Review: Atlanta Symphony closes year with a merry little Christmas and sold-out performances

Santa Claus paid a visit to the Atlanta Symphony Orchestra. (Photo by Jeff Roffman)
Santa Claus paid a visit to the Atlanta Symphony Orchestra. (Photo by Jeff Roffman)
Santa Claus paid a visit to the Atlanta Symphony Orchestra. (Photo by Jeff Roffman)
Santa Claus paid a visit to the Atlanta Symphony Orchestra. (Photo by Jeff Roffman)

On Thursday evening, the Atlanta Symphony Orchestra, led by Principal Pops Conductor Michael Krajewski, presented the first of four performances of their “A Very Merry Holiday Pops!” concerts at Symphony Hall. Three more performances followed, all sold out: Friday night at Kennesaw State University’s Bailey Performance Center, and Saturday afternoon and evening at Symphony Hall.

Krajewski and the ASO opened with an orchestral curtain raiser, and arrangement of “We Wish You a Merry Christmas.” Greetings to the audience by Krajewski were followed by a “Carol Sing” — a medley of traditional Christmas carols featuring the All-City High School Chorus, an assemblage of over 100 young choristers drawn from nine different high, middle, charter and independent schools in Atlanta. The student choir was prepared for the occasion by its director, Kevin Hill. They also sang “Silent Night” with the orchestra later in the first half.

As the show turned back to an orchestral number, ASO principal trumpet Stuart Stephenson was soloist in “Ding, Dong, Merrily on High,” standing to play the cheerfully bright part from his place within the orchestra.

Two esteemed vocalists were featured prominently throughout the evening: Capathia Jenkins and Morris Robinson. Jenkins is known for her Broadway and television roles; she was most recently seen this month in NBC’s live production of The Wiz. Robinson is a native Atlantan who went off to forge an operatic career as a bass and is now artist-in-residence this season with the ASO.

Jenkins performed a swingy rendition of “Winter Wonderland” followed by “All I Want for Christmas is You.” Later in the show, she sang “Go Tell It on the Mountain” as part of a “Sing Noel” medley with the All-City choir participating. 

Jenkins also sang “O Holy Night” in an unusual arrangement that seemed interesting at first, but suddenly at the words “yonder breaks” took a turn to what polite Southern ladies of another era would have called “tacky” — the melodramatic swoops and punctuations in the orchestra’s part, emphasizing certain words, were a bit too much despite the piece being otherwise an effective vehicle for Jenkins’ remarkable vocal agility.

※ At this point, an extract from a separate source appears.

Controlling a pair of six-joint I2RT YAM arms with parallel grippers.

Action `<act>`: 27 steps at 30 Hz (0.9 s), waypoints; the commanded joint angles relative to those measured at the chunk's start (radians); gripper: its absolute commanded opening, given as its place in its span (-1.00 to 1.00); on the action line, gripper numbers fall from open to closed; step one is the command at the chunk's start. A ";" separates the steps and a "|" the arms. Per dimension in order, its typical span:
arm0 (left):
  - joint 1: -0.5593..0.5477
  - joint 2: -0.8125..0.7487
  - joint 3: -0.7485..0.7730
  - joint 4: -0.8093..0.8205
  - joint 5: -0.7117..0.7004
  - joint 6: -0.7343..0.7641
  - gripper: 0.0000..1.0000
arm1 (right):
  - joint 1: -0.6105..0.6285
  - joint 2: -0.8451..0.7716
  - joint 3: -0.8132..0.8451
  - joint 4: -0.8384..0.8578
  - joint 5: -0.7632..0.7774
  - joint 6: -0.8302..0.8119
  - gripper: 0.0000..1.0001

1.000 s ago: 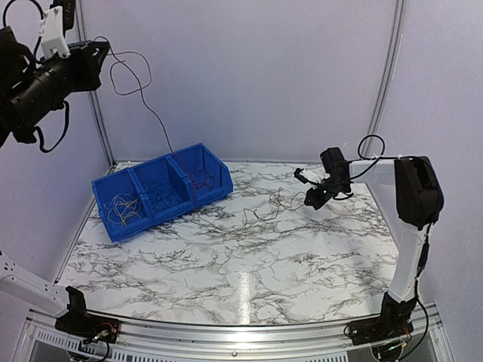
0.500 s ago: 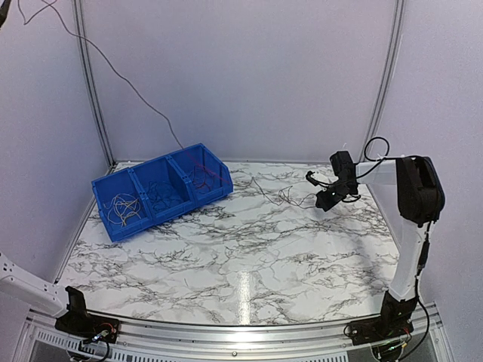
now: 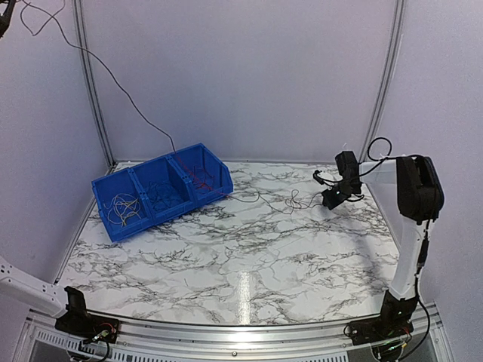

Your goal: Untangle the cables

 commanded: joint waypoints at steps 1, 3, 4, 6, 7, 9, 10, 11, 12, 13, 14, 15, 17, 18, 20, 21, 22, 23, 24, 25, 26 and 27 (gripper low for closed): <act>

Robinson brought his expansive, classical bass voice to a warmly measured “Do You Hear What I Hear” and “The Christmas Song” (“Chestnuts Roasting on an Open Fire”).

The comedy routing of the evening belonged to Krajewski as “soloist” in Leroy Anderson’s “Sleigh Ride,” playing the “whip” — that is, the hand-held wooden percussion instrument created to imitate the sound of a real leather whip. Jokes about his particular instrument’s pedigree (that it was made in 17th century Cremona) and playing technique were part of the setup. The performance (played without conductor) had extensive rests, which Krajewski used to make fun of the behavioral quirks of each soloist awaiting their entrance.

In great contrast to the rest of the program was “North Pole Funk,” a Christmas parody of Bruno Mars’ narcissistic “Uptown Funk.” Performed by Marcus Terell of America’s Got Talent season four fame, with a septet of backup singer-dancers (Blake Burgess, Glennae Harvey, Alicia Hill, Nick Morrett, Clay Mote, Brad Raymond and Reynada Robinson), the piece celebrates a young, urban and buff Santa Claus and the cosmopolitan crass commercialism that comes in tow. Frankly, the music was less interesting, serving primarily as a framework for choreography by Jennifer Smiles. 

As the end of the concert drew nigh, the long awaited arrival of Santa Claus (Gary Foust) came in the “Merry Little Sing Along” and the audience was encouraged to participate in a medley of three seasonal favorites: “Santa Claus is Coming to Town,” “Rudolph the Red-Nosed Reindeer” and “Jingle Bells.” Then Jenkins and Robinson returned to the stage to close the formal program with a warmly felt duet, “Have Yourself a Merry Little Christmas.”

A sole encore closed the evening in the way it began, the orchestra offering up another rendition of “We Wish You a Merry Christmas” this time with the All-City High School Chorus chiming in with some nice contrapuntal vocals.